A wide variety of plants form symbiotic relationships in their roots with arbuscular mycorrhizal fungi. The fungi channel inorganic and micronutrients from soil to the plant, and the plant supplies the fungi with organic nutrients. Jiang et al. and Luginbuehl et al. found that as part of this exchange, the plant supplies lipids to its symbiotic fungi, thus providing the fungi with a robust source of carbon for their metabolic needs.

Science, this issue p. 1172; p. 1175

Abstract

Arbuscular mycorrhizal (AM) fungi facilitate plant uptake of mineral nutrients and draw organic nutrients from the plant. Organic nutrients are thought to be supplied primarily in the form of sugars. Here we show that the AM fungus Rhizophagus irregularis is a fatty acid auxotroph and that fatty acids synthesized in the host plants are transferred to the fungus to sustain mycorrhizal colonization. The transfer is dependent on RAM2 (REQUIRED FOR ARBUSCULAR MYCORRHIZATION 2) and the ATP binding cassette transporter–mediated plant lipid export pathway. We further show that plant fatty acids can be transferred to the pathogenic fungus Golovinomyces cichoracerum and are required for colonization by pathogens. We suggest that the mutualistic mycorrhizal and pathogenic fungi similarly recruit the fatty acid biosynthesis program to facilitate host invasion.

About 80 to 90% of plant species are colonized by arbuscular mycorrhizal (AM) fungi, which facilitate the uptake of mineral nutrients such as phosphate and nitrogen from the soil (13). Evidence suggests that the fungus receives carbon from the plant in the form of sugars (hexoses) in return (47); however, plants could transfer alternative carbon sources. The AM fungal genome of Rhizophagus irregularis lacks genes encoding type I multidomain fatty acid synthases (FASs), which synthesize palmitic acid (C16:0) in fungi (810). Although the mitochondrial type II FAS genes are present in R. irregularis, the genes support production of octanoic acid (C8:0) rather than palmitic acid (1012).

To investigate whether AM fungi can synthesize fatty acids de novo, we performed isotope labeling experiments. Isotope ratios can be used as tracers to understand complex substrate metabolism (fig. S1A) (13). We used the R. irregularis–carrot (Daucus carota) root monoxenic culture system in divided petri plates, which prevents diffusion of nonvolatile solutes between compartments (fig. S1, A to C) (4, 5, 7). When isotopically labeled [1,3-13C]glycerol was added to the fungal extraradical mycelium (ERM) (fig. S1B), we found that 10.52 ± 2.02% and 3.47 ± 0.53% of glycerol moieties in the ERM and the intraradical mycelium/root compartment (IRM/R), respectively, were labeled at the fragment containing C1 or C3 atoms (Fig. 1A), indicating that glycerol absorbed by the ERM can be transferred between it and the IRM/R. Also, 6.54 ± 0.73% and 1.01 ± 0.21% of glucose moieties in the ERM and IRM/R, respectively, were labeled at the fragment containing C2 and C3 atoms (Fig. 1A), indicating that fungi can synthesize glucose from glycerol. We did not detect an enrichment of labeling in fatty acid moieties (Fig. 1A). Similar results were observed when [2-13C]glycerol was supplied in the ERM (fig. S1D). Thus, the AM fungus R. irregularis cannot synthesize fatty acids de novo from glucose and glycerol.
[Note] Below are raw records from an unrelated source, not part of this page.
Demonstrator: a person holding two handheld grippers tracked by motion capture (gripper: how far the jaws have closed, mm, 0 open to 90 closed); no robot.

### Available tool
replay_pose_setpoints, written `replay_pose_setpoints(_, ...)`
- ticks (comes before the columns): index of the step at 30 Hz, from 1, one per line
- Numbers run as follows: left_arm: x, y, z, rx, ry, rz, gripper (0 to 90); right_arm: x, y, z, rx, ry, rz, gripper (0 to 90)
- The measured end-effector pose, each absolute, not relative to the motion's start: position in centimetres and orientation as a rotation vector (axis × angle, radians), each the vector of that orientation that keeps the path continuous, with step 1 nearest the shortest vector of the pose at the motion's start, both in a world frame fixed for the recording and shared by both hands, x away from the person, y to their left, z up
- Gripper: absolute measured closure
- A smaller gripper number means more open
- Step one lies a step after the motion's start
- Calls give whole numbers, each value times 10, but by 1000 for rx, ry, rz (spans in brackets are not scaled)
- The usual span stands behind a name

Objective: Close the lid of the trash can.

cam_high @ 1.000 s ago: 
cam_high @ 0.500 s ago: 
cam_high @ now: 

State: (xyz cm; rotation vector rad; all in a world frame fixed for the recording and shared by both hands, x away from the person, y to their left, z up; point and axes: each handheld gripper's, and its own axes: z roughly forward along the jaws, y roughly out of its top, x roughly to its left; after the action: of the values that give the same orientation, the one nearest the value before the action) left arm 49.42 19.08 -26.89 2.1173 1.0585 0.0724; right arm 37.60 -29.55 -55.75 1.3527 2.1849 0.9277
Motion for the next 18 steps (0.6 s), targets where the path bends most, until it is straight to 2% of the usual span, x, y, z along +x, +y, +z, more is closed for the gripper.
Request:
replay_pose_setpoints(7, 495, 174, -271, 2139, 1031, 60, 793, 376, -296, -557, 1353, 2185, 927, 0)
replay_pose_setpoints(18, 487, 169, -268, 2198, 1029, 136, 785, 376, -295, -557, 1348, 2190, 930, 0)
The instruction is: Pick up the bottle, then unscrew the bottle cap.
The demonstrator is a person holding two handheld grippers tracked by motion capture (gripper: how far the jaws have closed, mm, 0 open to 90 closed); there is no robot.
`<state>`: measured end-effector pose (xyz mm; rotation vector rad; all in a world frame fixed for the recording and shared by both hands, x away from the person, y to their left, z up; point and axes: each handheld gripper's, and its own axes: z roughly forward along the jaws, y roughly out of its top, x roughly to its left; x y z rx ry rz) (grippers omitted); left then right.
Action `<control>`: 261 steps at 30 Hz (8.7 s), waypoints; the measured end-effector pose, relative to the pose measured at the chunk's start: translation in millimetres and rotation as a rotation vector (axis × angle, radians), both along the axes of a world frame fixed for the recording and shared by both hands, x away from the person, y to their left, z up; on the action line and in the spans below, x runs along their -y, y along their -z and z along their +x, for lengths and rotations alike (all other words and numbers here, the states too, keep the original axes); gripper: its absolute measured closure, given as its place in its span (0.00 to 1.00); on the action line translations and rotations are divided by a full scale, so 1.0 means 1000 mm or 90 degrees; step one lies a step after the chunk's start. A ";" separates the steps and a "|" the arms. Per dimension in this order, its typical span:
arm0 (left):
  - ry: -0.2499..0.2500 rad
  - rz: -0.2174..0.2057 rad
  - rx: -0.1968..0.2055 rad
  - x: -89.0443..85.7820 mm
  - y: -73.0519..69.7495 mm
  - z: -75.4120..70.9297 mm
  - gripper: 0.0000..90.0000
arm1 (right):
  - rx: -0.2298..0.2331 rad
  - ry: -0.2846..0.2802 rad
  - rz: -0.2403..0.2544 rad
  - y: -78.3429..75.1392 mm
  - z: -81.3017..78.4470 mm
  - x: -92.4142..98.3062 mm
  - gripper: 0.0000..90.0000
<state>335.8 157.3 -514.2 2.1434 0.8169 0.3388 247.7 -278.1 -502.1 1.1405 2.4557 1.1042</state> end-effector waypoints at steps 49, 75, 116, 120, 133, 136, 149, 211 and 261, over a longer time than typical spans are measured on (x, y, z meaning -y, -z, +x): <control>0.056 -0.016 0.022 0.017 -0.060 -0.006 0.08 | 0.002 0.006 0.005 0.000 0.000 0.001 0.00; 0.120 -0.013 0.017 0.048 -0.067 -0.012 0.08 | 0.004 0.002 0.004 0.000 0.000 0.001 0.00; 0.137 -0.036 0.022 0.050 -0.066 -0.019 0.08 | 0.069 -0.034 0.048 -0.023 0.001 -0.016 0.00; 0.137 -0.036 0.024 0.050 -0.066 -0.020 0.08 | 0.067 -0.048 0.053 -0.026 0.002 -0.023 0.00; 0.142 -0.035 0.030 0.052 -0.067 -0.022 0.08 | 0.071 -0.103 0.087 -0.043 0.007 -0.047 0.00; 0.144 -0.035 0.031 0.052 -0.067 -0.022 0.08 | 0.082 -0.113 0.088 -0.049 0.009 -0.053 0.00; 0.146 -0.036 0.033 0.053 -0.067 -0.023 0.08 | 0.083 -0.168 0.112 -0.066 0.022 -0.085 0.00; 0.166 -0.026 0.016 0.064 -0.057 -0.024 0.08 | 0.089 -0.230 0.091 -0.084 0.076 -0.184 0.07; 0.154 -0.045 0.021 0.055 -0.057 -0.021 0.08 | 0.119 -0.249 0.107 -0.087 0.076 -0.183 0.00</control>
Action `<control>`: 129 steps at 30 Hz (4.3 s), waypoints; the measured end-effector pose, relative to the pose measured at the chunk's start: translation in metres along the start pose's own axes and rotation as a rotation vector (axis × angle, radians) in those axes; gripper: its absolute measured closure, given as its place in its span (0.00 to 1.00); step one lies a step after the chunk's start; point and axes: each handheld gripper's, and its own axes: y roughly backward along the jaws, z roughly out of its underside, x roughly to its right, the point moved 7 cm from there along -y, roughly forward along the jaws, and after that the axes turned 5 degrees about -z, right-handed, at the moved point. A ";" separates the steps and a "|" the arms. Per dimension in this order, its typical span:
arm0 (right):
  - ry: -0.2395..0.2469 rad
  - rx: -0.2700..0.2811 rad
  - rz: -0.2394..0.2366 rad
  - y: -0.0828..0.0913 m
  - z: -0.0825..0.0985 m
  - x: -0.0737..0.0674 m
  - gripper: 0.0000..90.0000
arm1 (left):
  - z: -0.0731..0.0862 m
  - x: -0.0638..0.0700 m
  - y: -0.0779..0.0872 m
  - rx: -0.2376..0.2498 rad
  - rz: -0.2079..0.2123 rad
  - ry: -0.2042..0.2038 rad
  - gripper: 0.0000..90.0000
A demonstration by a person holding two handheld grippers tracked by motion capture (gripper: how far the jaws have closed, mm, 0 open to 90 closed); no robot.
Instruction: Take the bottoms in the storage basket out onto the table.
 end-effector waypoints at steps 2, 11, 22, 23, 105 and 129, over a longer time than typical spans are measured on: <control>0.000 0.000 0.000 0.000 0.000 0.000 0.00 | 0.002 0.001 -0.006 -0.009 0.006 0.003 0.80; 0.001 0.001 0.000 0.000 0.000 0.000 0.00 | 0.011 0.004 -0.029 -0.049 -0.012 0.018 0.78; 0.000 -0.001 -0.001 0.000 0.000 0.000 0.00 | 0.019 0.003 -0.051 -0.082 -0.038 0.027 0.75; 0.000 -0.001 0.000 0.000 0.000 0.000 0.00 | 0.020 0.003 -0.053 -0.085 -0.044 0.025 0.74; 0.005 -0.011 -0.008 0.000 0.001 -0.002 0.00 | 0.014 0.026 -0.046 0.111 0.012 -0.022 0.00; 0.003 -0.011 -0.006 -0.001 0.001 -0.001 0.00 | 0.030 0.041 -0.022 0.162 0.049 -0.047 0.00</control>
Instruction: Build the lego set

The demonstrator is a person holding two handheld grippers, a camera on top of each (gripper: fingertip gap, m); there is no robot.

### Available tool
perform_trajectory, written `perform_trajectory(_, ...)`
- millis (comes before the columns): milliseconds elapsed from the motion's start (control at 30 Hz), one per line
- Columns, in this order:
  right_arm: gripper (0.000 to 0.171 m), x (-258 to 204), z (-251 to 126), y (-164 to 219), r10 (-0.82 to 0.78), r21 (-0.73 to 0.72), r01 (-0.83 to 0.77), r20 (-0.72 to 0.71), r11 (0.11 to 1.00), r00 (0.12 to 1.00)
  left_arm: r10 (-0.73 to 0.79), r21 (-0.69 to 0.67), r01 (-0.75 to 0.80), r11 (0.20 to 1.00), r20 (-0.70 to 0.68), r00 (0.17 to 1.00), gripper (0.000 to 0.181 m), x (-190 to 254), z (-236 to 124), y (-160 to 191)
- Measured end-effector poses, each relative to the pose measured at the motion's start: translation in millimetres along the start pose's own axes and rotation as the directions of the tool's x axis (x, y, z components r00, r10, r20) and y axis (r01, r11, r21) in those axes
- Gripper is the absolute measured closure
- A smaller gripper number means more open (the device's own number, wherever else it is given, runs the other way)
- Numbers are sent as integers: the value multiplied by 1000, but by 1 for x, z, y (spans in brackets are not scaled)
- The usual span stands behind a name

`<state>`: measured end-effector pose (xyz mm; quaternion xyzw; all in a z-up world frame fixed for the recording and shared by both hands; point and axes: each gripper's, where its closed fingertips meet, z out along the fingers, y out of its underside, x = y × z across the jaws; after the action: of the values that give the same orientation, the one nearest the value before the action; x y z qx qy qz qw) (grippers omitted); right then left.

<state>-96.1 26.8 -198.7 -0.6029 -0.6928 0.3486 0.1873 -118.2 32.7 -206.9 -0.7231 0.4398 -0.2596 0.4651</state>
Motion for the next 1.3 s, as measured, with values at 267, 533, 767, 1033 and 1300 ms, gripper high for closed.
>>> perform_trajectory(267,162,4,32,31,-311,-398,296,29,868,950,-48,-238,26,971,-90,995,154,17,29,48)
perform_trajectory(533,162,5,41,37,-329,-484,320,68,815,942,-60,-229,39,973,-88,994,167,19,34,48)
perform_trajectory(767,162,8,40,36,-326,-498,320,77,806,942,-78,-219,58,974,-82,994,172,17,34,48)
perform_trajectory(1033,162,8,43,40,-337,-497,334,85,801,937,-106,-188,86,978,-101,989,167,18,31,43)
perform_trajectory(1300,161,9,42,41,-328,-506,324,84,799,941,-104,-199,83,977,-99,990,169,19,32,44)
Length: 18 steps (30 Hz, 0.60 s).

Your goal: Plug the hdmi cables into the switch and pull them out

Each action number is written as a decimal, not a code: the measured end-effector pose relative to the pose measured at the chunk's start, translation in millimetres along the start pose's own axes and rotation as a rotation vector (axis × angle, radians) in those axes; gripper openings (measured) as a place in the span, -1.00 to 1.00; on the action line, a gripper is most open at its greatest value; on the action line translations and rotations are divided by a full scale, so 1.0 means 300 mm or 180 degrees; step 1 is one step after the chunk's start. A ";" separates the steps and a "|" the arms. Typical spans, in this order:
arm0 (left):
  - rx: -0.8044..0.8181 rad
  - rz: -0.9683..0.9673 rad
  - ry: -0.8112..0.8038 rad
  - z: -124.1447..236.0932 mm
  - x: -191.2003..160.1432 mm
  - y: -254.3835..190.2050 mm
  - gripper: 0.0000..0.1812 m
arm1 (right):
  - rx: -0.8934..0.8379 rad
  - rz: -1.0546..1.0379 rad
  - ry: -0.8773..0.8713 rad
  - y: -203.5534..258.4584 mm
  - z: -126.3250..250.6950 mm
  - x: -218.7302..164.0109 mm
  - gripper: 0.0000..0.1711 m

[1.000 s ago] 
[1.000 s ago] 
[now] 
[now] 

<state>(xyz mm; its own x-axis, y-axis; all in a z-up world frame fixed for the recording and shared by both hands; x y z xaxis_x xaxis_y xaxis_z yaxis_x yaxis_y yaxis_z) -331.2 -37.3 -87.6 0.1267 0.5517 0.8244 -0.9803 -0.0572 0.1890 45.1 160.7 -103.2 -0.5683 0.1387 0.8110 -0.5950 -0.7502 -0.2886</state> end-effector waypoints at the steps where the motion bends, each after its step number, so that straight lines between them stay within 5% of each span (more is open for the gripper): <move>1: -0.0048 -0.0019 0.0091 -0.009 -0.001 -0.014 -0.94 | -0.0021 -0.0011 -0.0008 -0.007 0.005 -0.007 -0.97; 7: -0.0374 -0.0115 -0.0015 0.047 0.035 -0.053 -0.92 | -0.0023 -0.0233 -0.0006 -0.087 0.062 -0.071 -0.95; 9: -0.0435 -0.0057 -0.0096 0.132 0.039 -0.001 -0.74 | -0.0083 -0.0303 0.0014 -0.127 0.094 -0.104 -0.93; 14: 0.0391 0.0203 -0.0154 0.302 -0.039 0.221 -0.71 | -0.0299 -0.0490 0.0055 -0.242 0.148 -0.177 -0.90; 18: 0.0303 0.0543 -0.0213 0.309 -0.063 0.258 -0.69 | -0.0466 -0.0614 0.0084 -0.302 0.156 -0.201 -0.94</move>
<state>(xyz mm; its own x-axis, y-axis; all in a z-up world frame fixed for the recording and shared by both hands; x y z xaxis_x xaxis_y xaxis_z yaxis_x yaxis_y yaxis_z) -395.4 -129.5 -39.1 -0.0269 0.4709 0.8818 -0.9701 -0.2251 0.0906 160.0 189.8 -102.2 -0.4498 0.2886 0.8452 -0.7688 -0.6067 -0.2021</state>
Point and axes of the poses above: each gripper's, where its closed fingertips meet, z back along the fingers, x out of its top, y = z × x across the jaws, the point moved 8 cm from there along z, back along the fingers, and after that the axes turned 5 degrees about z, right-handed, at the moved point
Fig. 1 Plant hosts synthesize and transfer fatty acids to sustain mycorrhizal colonization.

(A and B) Isotope tracers showed percentages of 13C labeled in glucose (C2-3-Glu), glycerol (C1/3-Gly), and the C2 unit of C16:0 fatty acid (16-FA) after [1,3-13C]glycerol was supplied to the ERM (A) and the IRM/R (B) in the R. irregularis–carrot root culture system. (C) Quantification of AM colonization in plant roots overexpressing MtPK, MtKAS II, MtKAR, and MtFatM at 42 days post-inoculation with R. irregularis (dpi). RLC, root length colonization. (D) Quantification of AM colonization in MtPK, MtKAS II, and MtFatM RNA interference (RNAi) plant roots at 42 dpi. (MtKAR RNAi plants failed to generate hairy roots.) (E) Lauric acid content of UcFatB-overexpressing (UcFatB) and empty vector (EV) roots without mycorrhizal fungus infection, expressed as mole percent of total fatty acids. (F) Lauric acid content in the ERM in the UcFatB-overexpressing and EV plant inoculation system (fig. S4A). The ERM was collected from R. irregularis colonization sand at 42 dpi. These experiments were repeated three times with similar results. Values are the mean ± SE of measurements from three independent plates, 8 to 12 plants of each genotype, or the ERM from six pots. *P < 0.05; **P < 0.01; ns, not significant (Student’s t test).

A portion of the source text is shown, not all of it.